А мозг? А что мозг? Этот орган долгое время считали ответственным за производство… эммм… слизи. Но мы-то на самом деле знаем, откуда она берётся. Египтяне вон во время бальзамирования своих фараонов мозг из черепа вычерпывали, сломав решетчатую кость и ни капли не тревожась о том, чтобы сохранить этот орган в целости. Зачем он фараону в его другой жизни? Совершенно лишнее образование. По мнению того же Аристотеля, мозгу отводилась роль радиатора: он должен был охлаждать не в меру разгорячённую кровь.
Правда, не все так думали. Алкмеон Кротонский, не чураясь вскрытия трупов животных и наблюдений за людьми с различными болезнями и травмами, открыл главные нервы органов чувств. Он назвал их каналами и ходами и показал, что всякий из них соединён с головным мозгом. Гиппократу, знакомому с трудами Алкмеона, осталось сделать правильные выводы и продолжить начатое. Что он и сделал, определив мозг как орган познания и приспособления человека к окружающей среде.
«Надо знать, что, с одной стороны, наслаждения, радости, смех, игры, а, с другой стороны, огорчения, печаль, недовольства и жалобы происходят от мозга… От него мы становимся безумными, бредим, нас охватывают тревога и страхи либо ночью, либо с наступлением дня».

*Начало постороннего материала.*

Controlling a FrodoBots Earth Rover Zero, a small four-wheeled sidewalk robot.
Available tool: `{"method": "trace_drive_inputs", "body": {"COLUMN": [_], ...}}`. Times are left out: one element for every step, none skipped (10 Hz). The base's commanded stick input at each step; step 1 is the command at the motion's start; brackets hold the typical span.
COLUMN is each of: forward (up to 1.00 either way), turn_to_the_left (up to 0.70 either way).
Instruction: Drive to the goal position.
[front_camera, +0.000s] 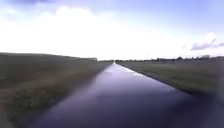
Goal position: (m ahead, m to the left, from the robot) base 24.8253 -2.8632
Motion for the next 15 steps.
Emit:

Платон тоже согласен с тем, что голова – это не просто тупой твёрдый предмет, а ещё и вместилище психических функций. Правда, доказывает это довольно оригинально. Ведь какая, спрашивает он, форма самая идеальная? Правильно, шар. А значит, боги, «подражая Вселенной, которая кругла, заключили душу в шарообразное тело, то самое, которое мы называем теперь головой и которое, представляя в нас самую божественную часть, господствует над всеми остальными частями». Красиво? Это он ещё сферического коня в вакууме не описывал…
Шли годы, и вот уже не Афины и не Милет, а Александрия стала центром древнегреческой культуры. Под покровительством Птолемея II Филадельфа (правда, редкий современник рискнул бы при жизни назвать его Любящим сестру, хотя слухи об их связи ходили) пополняется Александрийская библиотека, а Александрийский Мусейон прирастает обсерваторией, зоопарком, ботаническим садом… и анатомическим театром. Потому что царь разрешил – неслыханное дело – вскрывать трупы в научных целях. Чем несказанно обрадовал Герофила: не всё же доктору тайком орудовать.